New Data Shows Promising Decline in Greater Houston Homelessness

Homelessness in the greater Houston area is on the decline, according to the recently published 2019 Homeless Count & Survey coordinated by Houston’s Coalition for the Homeless.

By Schaefer Edwards May 17, 2019

Canvass maps from past Homeless Count & Survey

Image: Meilin Hyde

HOMELESSNESS IN THE GREATER HOUSTON AREA IS ON THE DECLINE, according to the recently published 2019 Homeless Count & Survey coordinated by Houston’s Coalition for the Homeless.

Conducted on behalf of The Way Home Continuum of Care, the local homelessness response system made up of over 100 partner organizations, the Homeless Count & Survey takes place annually to provide important data to advocacy groups and the U.S. Dept. of Housing and Urban Development on the effectiveness of homeless support efforts in the area.

2019’s Count & Survey tallied a total of 3,938 people experiencing homelessness, which was the result of a canvass of the 3,711 combined square miles of Harris, Fort Bend, and Montgomery Counties between January 21 and 24 of this year. Of these individuals, 59 percent were found to be sheltered (in emergency shelters, transitional housing, or safe havens) compared to 41 percent who were unsheltered at the time of the Count.

County-level breakdown of sheltered vs. unsheltered homeless individuals from 2019 Homeless Count & Survey, performed by the Coalition for the Homeless.

This year’s data shows a 5 percent decrease in the total counted homeless population since 2018, which was the first time in seven years that saw homelessness in the area increase year over year due to the effects of Hurricane Harvey.

While the 2019 Count & Survey results show a promising decline in the area’s homeless population, the impact of Harvey can still be seen today, according to Eva Thibaudeau-Graczyk, Chief Program Officer of the Coalition for the Homeless.

“This year, still, one in nine folks are citing that Harvey is the reason that they’re still homeless,” said Thibaudeau-Graczyk.
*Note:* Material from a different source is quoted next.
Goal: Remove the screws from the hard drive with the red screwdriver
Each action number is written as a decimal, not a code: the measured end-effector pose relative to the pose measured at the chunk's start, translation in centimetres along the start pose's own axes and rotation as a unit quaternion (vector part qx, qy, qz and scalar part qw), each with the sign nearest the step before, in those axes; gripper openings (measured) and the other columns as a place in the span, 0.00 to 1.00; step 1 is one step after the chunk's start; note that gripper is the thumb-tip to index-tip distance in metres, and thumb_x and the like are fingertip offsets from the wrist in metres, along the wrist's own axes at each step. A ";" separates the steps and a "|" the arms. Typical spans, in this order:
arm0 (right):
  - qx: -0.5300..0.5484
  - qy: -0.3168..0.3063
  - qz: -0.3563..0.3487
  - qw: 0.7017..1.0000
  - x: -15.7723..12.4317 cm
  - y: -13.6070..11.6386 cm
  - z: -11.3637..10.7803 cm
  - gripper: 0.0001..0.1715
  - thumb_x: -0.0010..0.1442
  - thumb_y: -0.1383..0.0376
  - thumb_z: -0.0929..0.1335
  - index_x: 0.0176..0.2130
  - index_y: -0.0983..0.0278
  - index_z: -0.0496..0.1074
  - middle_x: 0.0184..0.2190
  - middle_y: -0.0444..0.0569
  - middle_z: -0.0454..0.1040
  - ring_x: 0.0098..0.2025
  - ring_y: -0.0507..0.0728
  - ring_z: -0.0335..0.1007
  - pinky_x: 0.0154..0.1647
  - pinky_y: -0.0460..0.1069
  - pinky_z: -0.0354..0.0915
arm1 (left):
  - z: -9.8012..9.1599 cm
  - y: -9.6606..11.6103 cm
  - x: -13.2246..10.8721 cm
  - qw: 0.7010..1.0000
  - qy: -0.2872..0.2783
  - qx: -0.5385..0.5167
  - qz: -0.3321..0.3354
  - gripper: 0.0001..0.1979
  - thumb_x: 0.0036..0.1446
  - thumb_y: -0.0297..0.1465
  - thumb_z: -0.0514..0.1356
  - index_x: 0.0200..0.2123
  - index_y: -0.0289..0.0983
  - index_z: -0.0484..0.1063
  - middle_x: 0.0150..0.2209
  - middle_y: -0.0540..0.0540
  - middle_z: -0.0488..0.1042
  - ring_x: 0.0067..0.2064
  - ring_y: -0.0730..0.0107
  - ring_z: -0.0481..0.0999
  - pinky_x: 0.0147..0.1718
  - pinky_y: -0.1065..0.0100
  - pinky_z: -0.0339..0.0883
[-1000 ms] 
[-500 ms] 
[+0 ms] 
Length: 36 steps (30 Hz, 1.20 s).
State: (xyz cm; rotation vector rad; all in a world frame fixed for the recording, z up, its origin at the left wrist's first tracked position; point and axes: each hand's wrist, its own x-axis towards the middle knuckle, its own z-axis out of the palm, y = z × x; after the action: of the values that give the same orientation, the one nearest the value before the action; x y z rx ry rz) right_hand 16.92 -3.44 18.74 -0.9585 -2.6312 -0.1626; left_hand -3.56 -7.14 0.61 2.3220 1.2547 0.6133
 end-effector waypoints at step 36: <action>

Compared to 2011’s tally of 8,538 homeless individuals, there has been an encouraging 54 percent decrease in overall homelessness in the greater Houston area over the past eight years. Homelessness advocacy groups like The Way Home and the Coalition for the Homeless cite this data as proof that local programs designed to alleviate homelessness in recent years have been successful. According to The Way Home, their efforts have provided housing for over 17,000 people since 2012, and 90 percent of those housed by these programs had not fallen back into homelessness after two years.

Year-over-year homeless population data for Greater Houston area from 2011-2019 Homeless Count & Survey results.

“This year’s results show us that The Way Home’s programs work,” said Michael Nichols, interim president and CEO of the Coalition for the Homeless. Nichols continued by stating that Houston “is faring much better than other major cities in the U.S.” in terms of “quickly and effectively” housing those experiencing homelessness. Thibaudeau-Graczyk echoed Nichols’s claim, citing recent homelessness counts in New York City (approximately 78,000), Los Angeles (approximately 54,000), and Seattle (approximately 11,000).

Looking forward, the Coalition for the Homeless says that increasing the availability of affordable housing is a key priority in the continued fight against homelessness. Houston has plenty of room for improvement on this measure—the National Low Income Housing Coalition ranked Houston 47th out of the top 50 major metro areas in affordable housing availability, with only 19 units available for every 100 extremely poor families.

“We are really going to be looking to inform regional plans around affordable housing to make sure that the needs of those who are unstably housed or who are in and out of experiencing homelessness do not get left behind,” said Thibaudeau-Graczyk.

The official analysis of the 2019 Count was prepared by Dr. Cathy Troisi, associate professor at the University of Texas School of Public Health, in conjunction with the Coalition for the Homeless and The Way Home. Within, they explain that the Count isn’t able to provide a concrete total of the homeless population due to limitations in manpower, the huge geographic area being covered, and the fact that the amount of people experiencing homelessness can fluctuate over the course of any single day.

Instead, the Count is meant to provide a point-in-time data point that can be compared to others conducted in previous years to assess progress made over time. For the 2019 Count, sheltered homeless individuals were counted on the night of January 21, while the unsheltered homeless population was counted by canvassers in the three days between January 22 and 24.